Malley previously has called for negotiating with the Hamas terrorist organization, declared illegal by the United States. He frequently has been described by American Jewish critics as “anti-Israel.” U.S. government officials have defended Malley.
Malley's book quotes experts and Arab leaders who agreed that President Barack Obama faces a task that is between "difficult and the impossible" if he wants to try to succeed where he and his predecessors since 1992 have failed.
However, the assumptions of the “experts” are not necessarily factual. Quandt claimed that unlike years ago when the United States had to face the Palestine Liberation Organization (PLO), “Now everybody looks at Fatah and the PLO as model citizens... We had to start talking to them when they were anything but model citizens."

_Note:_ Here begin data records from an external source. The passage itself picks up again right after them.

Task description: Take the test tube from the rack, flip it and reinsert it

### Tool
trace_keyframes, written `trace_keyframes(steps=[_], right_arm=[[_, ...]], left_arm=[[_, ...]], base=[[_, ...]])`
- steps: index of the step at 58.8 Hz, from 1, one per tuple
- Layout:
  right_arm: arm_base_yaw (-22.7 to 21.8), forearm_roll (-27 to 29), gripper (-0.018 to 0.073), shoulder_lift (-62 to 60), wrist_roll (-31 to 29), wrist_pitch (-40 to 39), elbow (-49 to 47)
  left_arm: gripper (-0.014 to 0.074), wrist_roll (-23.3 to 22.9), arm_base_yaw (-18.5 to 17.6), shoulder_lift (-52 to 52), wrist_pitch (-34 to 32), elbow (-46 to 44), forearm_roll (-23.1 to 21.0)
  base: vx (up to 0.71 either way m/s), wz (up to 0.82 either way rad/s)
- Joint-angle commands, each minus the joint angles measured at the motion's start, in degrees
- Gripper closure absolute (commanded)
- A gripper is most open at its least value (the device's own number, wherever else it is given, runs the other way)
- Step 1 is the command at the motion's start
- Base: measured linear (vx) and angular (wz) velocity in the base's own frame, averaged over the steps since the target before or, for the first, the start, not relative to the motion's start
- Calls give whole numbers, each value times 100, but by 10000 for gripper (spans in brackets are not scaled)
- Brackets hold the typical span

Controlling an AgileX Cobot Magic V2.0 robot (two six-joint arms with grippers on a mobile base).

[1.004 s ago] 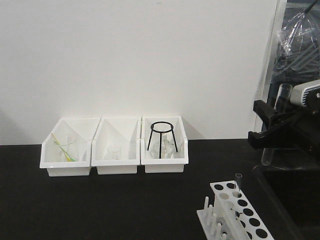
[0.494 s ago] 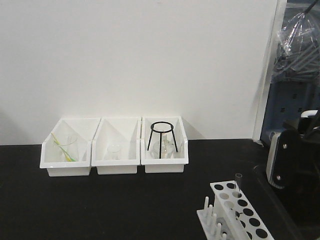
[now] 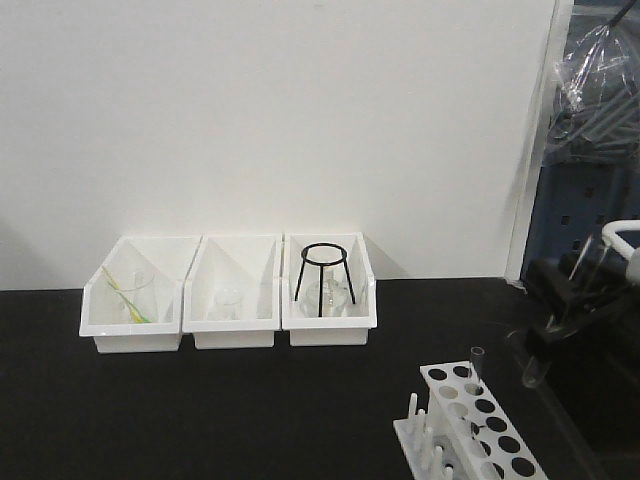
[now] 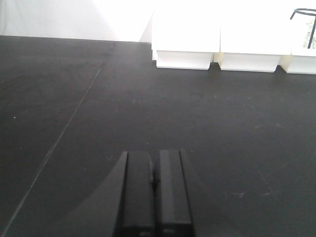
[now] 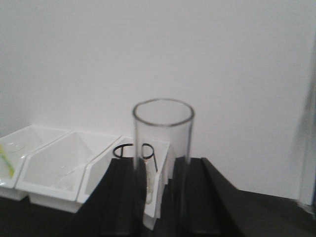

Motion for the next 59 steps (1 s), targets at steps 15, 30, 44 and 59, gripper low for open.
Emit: trace_keyframes(steps=[15,30,44,59], right_arm=[[-31,-329,568,1055,-270,-2089,-89],[-31,-317,568,1701,-466,-2653,-94],[-31,-311,568,2050,-551,-2702,-94],[-31,-390,568,2596,-617,-2718,-94]], left_arm=[[603,-1,-28,-72,-501,5,-21],[603,-1,-28,-72,-501,5,-21],[603,-1,-28,-72,-501,5,-21],[603,-1,-28,-72,-501,5,-21]], base=[[0,0],[0,0],[0,0],[0,0]])
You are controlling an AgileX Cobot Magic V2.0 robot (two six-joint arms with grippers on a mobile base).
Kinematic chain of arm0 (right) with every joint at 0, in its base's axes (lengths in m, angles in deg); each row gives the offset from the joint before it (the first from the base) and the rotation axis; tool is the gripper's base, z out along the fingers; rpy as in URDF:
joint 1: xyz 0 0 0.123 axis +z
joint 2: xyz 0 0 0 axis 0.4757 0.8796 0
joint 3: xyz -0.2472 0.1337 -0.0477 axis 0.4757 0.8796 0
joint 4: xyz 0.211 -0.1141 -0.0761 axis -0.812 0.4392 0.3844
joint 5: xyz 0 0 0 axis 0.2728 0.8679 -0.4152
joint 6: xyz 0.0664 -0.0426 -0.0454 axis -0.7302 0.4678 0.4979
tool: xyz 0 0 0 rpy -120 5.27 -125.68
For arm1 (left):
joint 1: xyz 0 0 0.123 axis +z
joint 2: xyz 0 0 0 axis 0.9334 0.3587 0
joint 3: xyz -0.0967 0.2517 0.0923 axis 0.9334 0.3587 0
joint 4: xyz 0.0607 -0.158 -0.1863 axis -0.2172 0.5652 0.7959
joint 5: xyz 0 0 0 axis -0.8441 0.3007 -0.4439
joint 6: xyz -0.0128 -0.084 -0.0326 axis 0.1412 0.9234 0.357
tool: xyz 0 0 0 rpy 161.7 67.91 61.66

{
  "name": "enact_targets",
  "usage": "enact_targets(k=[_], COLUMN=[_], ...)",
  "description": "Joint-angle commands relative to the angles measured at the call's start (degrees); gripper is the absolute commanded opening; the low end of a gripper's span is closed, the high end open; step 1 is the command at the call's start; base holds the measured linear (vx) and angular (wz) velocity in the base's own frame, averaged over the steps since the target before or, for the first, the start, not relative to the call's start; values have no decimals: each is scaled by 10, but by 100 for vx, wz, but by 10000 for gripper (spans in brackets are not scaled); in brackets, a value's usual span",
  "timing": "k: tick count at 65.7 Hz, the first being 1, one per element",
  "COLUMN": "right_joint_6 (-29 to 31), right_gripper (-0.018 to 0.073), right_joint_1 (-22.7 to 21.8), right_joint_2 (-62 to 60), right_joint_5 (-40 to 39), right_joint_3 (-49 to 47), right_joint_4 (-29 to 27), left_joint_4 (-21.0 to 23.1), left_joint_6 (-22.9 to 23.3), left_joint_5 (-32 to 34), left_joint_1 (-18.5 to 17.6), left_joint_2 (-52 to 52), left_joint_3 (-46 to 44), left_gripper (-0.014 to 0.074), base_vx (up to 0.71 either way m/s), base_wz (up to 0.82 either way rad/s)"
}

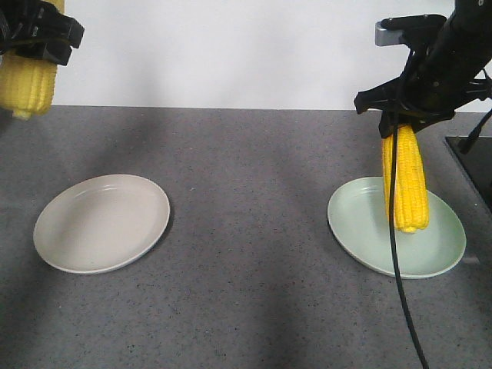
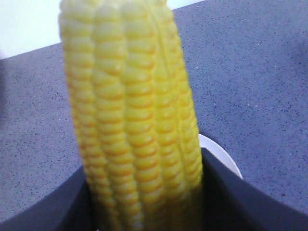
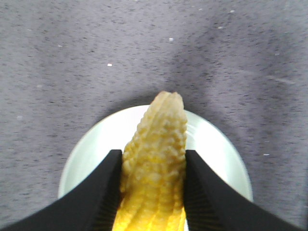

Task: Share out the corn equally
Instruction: 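Lower the right gripper's corn cob onto the pale green plate, then open the right gripper and raise it off the cob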

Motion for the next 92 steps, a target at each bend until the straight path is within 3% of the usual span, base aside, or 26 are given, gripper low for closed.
enact_targets(k=[1,20,43,92], right_joint_6=[13,46,67,69], right_gripper=[242,245,245,263], right_joint_1=[-19,-66,-64,-64], right_joint_2=[-32,-66,-35,33], right_joint_5=[13,13,12,12], right_joint_3=[-1,76,76,76], right_joint_4=[-46,-21,-61,-75], left_joint_4=[-2,-2,-2,-2], left_joint_6=[6,6,6,6], left_joint_5=[26,26,26,26], left_joint_1=[-1,-1,-1,-1], left_joint_2=[-21,-21,-21,-21], left_joint_3=[-17,-17,-17,-17], left_gripper=[220,220,220,220], base_vx=[0,0,0,0], base_wz=[0,0,0,0])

Malley agreed, "It really doesn't make sense for us to put our heads in the sand and pretend that Fatah is what it once was.”
The terrorist infrastructure in the Palestinian Authority, which promotes suicide attacks and teaches that the entire State of Israel is “occupied” Palestine, serve as evidence that Quandt, Malley and other experts have buried their heads in the sand.
Former senior State Dept. policy adviser Aaron David Miller, who has increasingly cast doubts on the truth of Palestinian Authority's stated intentions, said he does not see any agreement on the horizon, but he, also, is not ready to throw in the towel.
"In my view the pursuit of a two-state solution right now is too complicated to succeed, but too important, resonant and relevant still to fail,” he said.
Obama simply may ignore the Palestinian Authority and concentrate on domestic issues.
Danny E. Sebright, president of the US-UAE Business Council, recently said in an interview with Arabian Business, “My personal view is Obama will be focused at home and his legacy will be to get the American economy turned around. I think he will follow foreign policy in terms of job creation… but I don’t think he is going to give any great political capital into the Israeli-Palestinian peace process or anything like that.”